* **What you will do**
Match the string "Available" against each line below, and copy every line that matches.

* **Records to process**
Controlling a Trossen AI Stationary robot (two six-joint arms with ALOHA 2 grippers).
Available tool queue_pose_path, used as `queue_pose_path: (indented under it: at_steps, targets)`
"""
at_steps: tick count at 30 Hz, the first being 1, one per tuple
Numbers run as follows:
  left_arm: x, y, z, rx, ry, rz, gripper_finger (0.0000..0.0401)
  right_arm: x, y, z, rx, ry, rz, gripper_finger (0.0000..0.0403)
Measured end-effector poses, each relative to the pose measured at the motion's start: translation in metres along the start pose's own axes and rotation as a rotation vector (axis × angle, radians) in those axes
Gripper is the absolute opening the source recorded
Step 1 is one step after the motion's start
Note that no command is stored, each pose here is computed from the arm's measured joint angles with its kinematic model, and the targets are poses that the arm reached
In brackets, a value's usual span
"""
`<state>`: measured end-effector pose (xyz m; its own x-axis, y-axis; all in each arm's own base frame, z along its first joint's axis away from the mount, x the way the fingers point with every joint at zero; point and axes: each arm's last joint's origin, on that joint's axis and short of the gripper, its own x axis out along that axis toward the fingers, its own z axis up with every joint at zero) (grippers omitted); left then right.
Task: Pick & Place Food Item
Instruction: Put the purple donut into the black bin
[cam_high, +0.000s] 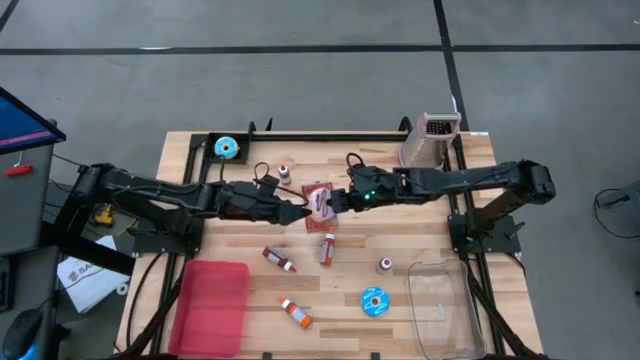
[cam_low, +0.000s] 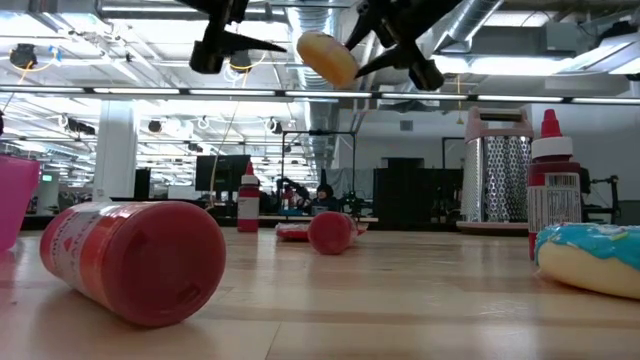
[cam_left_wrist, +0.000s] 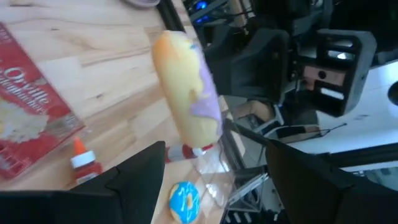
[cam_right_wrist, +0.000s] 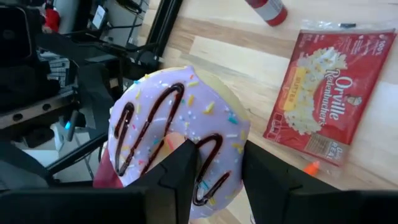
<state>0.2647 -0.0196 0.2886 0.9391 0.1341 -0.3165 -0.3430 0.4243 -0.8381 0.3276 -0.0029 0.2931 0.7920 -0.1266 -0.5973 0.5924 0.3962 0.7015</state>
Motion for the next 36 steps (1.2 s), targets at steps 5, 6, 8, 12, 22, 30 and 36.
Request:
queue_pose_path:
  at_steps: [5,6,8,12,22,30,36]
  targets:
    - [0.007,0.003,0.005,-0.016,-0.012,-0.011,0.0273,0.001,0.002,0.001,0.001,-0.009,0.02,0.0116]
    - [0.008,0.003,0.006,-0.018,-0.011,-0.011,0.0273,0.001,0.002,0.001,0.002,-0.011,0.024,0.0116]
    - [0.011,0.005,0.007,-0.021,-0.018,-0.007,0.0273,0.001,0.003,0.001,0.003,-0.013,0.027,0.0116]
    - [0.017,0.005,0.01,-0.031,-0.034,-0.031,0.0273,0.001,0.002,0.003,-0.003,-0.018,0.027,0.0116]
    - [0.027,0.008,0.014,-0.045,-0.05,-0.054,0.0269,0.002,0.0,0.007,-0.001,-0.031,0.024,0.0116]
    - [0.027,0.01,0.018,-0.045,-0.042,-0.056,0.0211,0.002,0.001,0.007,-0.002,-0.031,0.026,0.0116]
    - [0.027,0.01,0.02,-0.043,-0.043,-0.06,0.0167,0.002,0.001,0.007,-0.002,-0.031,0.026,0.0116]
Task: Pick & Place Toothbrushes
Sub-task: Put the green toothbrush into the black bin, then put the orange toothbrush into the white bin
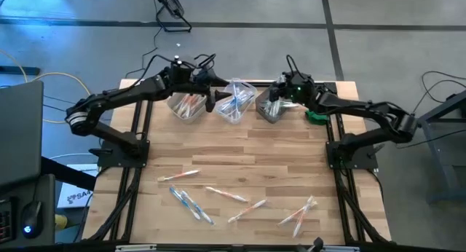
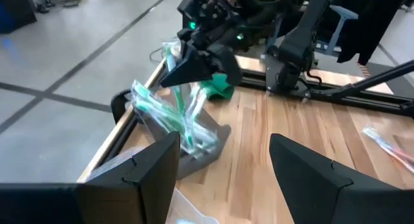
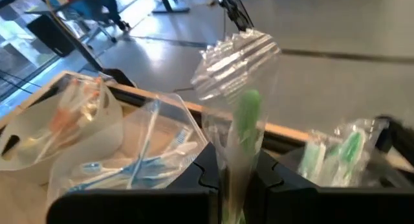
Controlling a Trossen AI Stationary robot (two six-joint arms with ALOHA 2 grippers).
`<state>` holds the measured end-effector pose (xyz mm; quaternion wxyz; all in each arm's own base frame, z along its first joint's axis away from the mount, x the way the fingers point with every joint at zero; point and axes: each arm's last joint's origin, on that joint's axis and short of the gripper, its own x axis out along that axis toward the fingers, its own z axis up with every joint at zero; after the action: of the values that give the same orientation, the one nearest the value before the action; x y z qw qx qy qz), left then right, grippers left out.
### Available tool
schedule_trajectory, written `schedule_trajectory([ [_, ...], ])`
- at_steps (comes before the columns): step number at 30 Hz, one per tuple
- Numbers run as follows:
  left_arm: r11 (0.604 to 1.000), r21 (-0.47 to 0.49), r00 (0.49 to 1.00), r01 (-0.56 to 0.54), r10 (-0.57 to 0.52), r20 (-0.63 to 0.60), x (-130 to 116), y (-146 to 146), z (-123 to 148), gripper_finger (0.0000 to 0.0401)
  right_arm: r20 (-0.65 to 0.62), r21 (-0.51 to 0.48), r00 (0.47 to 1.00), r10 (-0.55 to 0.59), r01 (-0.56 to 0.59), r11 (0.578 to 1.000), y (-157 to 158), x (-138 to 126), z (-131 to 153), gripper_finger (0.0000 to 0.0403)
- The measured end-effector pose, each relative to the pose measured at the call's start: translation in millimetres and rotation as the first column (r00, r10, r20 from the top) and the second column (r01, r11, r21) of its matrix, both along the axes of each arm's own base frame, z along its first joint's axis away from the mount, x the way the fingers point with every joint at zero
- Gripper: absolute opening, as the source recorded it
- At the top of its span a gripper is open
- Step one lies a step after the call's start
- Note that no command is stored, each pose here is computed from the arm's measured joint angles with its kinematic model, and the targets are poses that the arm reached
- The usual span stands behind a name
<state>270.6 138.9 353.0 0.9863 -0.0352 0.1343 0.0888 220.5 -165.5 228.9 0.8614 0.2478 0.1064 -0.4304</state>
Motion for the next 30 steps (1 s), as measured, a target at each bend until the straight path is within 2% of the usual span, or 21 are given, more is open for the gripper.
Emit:
schedule_trajectory([
  [5, 1.0, -0.004, 1.0, -0.003, 0.003, 0.013, -9, -5, 1, 0.0234, -0.024, 0.063, 0.999, -0.025, 0.027, 0.998, -7, 4, -16, 0.0016],
  [13, 1.0, -0.002, 0.999, -0.017, 0.017, 0.031, -15, -8, 6, 0.0234, -0.071, 0.099, 0.997, -0.022, 0.029, 0.995, -10, 8, -32, 0.0018],
  [24, 1.0, -0.006, 0.999, -0.02, 0.021, 0.025, -15, -8, 6, 0.0234, -0.073, 0.086, 0.995, -0.069, 0.075, 0.993, -11, 7, -30, 0.015],
  [27, 1.0, -0.006, 0.999, -0.021, 0.021, 0.025, -15, -8, 5, 0.0234, -0.073, 0.068, 0.992, -0.105, 0.11, 0.992, -11, 5, -28, 0.0165],
  [30, 1.0, -0.006, 0.999, -0.021, 0.021, 0.025, -15, -8, 6, 0.0234, -0.071, 0.059, 0.991, -0.112, 0.116, 0.991, -10, 3, -24, 0.0163],
])
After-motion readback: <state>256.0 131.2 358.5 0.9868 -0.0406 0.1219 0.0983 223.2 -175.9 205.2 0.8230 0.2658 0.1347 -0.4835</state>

* **Response area**
Available tool queue_pose_path, used as `queue_pose_path: (indented under it: at_steps, targets)`
### Available tool

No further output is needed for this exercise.